Blackthon is another possibility but I think if it were one, no sawing, glueing or rods would have been necessary. The traditional Irish Shillelagh is made from this.

I tried the Phoenix design and it really shoots really well!

Congrats Joerg!


----------



## JoergS

After shooting it a bit, I really like it. Knowing that it once was a useless fork and now is a great slingshot is something special.


----------



## Holzwurm

The Gopher said:


> here's another view of that fork, i think it would work.


I would have concerns about stability , as quite a lot of damage to the natural woodgrain would occur ,......... so many fibres inside of the wood would be separated , crosswise laminated plywood or multiplex should hold up better , I guess .

greetz , Holzwurm


----------



## JoergS

It will have to survive the Jörg Sprave double armed fork stress test.

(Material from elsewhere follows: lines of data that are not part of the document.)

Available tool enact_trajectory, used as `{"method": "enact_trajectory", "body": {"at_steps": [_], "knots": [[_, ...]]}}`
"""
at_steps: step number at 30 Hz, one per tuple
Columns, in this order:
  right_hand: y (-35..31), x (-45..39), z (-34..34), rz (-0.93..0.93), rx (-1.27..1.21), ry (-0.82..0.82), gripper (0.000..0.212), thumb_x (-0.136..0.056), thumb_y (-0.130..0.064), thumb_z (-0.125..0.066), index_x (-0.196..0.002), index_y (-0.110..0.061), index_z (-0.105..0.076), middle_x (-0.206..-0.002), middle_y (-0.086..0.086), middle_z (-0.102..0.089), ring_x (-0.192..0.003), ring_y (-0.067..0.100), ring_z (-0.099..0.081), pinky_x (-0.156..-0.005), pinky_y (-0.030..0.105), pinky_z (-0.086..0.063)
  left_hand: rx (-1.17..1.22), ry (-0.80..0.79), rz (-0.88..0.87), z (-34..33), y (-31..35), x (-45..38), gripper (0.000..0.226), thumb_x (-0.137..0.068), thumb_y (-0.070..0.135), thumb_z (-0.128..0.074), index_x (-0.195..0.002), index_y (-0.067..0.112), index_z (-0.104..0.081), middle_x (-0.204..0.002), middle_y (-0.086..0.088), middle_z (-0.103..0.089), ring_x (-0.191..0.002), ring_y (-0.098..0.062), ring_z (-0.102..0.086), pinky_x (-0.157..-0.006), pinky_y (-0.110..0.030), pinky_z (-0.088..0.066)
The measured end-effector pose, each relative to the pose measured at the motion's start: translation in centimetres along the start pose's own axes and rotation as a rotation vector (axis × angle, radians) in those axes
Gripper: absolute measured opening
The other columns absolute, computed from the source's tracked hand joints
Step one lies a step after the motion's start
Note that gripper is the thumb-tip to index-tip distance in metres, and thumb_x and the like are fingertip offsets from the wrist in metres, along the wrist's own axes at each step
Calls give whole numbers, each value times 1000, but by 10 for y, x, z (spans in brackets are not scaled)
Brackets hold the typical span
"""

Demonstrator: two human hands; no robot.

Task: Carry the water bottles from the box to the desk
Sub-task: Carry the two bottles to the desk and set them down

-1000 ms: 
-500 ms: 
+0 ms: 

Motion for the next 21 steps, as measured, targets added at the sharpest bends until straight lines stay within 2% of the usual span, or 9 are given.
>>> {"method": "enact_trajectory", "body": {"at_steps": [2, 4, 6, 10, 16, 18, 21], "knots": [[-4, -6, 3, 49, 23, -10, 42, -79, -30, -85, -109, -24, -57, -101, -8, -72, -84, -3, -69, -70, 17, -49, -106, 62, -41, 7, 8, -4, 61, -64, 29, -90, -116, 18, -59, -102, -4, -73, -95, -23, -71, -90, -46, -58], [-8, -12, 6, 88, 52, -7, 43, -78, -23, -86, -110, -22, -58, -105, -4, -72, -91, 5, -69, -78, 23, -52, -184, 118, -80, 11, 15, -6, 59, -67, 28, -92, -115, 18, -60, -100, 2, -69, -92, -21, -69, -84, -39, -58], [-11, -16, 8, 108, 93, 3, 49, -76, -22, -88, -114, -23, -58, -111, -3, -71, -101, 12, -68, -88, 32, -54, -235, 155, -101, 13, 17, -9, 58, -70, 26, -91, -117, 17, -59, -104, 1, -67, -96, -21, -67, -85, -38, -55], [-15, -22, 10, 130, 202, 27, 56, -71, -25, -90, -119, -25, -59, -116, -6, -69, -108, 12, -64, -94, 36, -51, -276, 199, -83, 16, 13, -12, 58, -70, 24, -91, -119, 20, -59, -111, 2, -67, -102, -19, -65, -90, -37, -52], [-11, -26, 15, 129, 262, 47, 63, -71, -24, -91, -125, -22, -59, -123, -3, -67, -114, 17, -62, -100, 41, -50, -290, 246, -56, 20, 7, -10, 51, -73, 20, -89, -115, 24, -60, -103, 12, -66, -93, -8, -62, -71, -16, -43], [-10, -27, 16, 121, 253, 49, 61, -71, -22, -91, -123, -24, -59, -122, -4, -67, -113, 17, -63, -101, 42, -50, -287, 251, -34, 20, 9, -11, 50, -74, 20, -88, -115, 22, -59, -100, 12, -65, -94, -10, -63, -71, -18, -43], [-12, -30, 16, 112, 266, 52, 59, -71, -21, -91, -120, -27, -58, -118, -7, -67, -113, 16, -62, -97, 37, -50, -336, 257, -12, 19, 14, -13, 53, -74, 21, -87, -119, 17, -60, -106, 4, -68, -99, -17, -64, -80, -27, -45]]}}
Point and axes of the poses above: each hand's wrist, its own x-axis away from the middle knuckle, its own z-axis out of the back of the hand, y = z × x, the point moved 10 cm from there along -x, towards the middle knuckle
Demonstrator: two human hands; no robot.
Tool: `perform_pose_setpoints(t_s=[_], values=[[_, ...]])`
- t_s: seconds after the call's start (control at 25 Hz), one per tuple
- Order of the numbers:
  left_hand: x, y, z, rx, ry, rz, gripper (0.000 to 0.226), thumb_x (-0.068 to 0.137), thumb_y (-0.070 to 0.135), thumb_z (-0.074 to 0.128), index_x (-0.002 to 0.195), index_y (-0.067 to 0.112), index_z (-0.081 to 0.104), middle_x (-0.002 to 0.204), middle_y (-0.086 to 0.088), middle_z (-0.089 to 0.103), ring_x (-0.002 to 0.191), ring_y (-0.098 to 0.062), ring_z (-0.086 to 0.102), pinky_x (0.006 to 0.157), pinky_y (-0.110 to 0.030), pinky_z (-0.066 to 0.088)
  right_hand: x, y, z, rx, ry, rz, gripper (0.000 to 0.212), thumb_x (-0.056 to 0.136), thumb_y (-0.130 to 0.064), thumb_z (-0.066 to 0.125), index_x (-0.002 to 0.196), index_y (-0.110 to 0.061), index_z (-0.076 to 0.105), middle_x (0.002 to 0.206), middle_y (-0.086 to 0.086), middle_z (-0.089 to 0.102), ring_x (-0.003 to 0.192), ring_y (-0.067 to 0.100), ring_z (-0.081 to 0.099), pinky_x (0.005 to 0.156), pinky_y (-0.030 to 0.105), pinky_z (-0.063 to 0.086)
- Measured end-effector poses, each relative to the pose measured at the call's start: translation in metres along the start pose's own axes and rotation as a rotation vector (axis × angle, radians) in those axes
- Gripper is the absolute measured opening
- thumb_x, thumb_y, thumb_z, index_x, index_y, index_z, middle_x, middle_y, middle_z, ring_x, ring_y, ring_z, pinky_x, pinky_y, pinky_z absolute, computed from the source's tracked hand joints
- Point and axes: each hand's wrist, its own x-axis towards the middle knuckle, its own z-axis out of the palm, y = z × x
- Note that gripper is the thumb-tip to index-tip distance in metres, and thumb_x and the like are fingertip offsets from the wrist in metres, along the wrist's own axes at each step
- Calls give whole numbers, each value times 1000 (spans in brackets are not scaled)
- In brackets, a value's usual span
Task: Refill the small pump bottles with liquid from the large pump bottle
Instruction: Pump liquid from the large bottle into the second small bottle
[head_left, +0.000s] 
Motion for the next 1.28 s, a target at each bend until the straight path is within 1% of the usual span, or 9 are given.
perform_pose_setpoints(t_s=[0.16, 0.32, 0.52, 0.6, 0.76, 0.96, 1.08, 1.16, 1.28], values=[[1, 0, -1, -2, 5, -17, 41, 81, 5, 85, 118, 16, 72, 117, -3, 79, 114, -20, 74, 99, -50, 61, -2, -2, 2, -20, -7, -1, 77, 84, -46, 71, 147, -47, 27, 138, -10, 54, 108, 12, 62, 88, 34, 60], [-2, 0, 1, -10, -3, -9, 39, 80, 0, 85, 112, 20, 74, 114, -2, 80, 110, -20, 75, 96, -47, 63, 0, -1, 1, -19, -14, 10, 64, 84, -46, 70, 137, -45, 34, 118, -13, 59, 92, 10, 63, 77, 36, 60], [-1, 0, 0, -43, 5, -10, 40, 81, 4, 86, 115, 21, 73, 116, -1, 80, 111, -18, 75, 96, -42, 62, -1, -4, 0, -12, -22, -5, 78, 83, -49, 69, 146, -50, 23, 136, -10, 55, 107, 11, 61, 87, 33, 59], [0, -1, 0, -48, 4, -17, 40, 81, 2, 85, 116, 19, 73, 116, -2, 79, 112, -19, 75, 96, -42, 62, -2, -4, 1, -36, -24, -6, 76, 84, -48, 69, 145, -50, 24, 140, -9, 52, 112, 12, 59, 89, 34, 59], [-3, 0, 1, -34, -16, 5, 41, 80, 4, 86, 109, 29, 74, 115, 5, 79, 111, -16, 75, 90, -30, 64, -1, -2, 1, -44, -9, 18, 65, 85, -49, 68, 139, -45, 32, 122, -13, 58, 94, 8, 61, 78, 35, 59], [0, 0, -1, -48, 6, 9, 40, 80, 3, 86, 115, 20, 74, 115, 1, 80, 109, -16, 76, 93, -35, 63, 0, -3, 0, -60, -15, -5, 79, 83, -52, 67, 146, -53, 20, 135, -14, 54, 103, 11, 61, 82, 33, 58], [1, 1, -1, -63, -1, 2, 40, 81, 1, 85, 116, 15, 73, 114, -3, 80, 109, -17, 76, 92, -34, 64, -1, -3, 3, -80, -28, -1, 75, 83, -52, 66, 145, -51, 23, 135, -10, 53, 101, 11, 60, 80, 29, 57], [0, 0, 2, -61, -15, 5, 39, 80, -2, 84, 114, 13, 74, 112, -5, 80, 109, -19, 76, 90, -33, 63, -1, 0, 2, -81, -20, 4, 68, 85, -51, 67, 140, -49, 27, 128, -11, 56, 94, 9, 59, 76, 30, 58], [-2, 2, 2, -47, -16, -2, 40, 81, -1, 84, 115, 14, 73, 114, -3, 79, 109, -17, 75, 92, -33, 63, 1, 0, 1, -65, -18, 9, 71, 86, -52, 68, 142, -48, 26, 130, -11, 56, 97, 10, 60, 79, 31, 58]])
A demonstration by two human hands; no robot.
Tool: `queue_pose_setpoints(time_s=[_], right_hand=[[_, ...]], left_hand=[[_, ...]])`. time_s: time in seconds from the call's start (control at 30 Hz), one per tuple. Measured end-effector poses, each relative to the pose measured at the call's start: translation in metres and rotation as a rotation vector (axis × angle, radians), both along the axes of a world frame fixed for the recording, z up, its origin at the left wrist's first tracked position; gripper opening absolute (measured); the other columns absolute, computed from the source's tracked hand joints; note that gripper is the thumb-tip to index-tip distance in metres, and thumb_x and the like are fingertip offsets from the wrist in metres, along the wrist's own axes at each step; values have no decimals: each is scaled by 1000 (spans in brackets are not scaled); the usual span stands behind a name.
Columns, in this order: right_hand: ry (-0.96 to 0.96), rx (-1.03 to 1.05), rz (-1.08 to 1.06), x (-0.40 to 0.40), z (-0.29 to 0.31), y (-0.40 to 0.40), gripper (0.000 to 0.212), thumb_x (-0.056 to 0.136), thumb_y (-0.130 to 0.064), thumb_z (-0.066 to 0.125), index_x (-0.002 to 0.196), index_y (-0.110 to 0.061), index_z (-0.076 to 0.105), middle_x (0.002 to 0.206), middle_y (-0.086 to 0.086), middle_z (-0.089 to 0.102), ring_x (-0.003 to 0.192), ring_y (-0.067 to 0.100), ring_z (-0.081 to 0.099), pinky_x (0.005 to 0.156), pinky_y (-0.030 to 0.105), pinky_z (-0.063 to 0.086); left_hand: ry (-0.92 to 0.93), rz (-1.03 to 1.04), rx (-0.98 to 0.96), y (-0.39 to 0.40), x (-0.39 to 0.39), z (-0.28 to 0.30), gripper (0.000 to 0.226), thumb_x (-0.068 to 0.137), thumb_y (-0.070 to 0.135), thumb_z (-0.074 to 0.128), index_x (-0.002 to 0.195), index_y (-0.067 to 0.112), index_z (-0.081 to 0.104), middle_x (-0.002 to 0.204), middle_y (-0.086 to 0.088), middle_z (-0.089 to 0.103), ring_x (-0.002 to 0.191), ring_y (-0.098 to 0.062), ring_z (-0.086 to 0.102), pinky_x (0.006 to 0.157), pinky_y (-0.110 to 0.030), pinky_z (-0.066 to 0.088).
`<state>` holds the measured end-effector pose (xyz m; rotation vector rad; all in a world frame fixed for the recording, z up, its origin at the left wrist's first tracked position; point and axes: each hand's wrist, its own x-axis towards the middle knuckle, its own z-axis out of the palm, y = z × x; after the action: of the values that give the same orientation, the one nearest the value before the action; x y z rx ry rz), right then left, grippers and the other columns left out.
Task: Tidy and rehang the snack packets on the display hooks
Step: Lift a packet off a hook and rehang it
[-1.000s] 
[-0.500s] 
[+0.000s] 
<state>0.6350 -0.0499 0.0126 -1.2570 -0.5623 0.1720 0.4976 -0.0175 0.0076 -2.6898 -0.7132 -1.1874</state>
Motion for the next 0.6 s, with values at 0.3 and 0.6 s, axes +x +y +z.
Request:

If it does, it is 110% safe.

Jörg


----------



## The Gopher

Joerg, i sent you some forks today, let me know when they arrive. they will benfit from sitting around a another month or so since they were just cut about two months ago, although i have already made one form the same batch and didn't have a splitting problem. have fun with them!


----------



## JoergS

Gopher, they have arrived! I have immediately started to work on them. The wood is completely dry already.

Will publish photos later on!

Jörg


----------



## The Gopher

glad they made it!

I can't remember what all i threw in there, were there two "pheonix-like" forks and a couple other forks?

can't wait to see what you come up with!


----------



## Marco

Very nice slingshot yor are very good craftsman


----------



## mrpaint

Nice Joerg, I bet that can take a forkhit and survive, maybe not from one of those mini cannon balls you shoot jorge, but anything that most people shoot here would be a non-issue. I suppose though that the huge gap between forks would eliminate the chance for fork hits almost entirely. Either way, nice work.


----------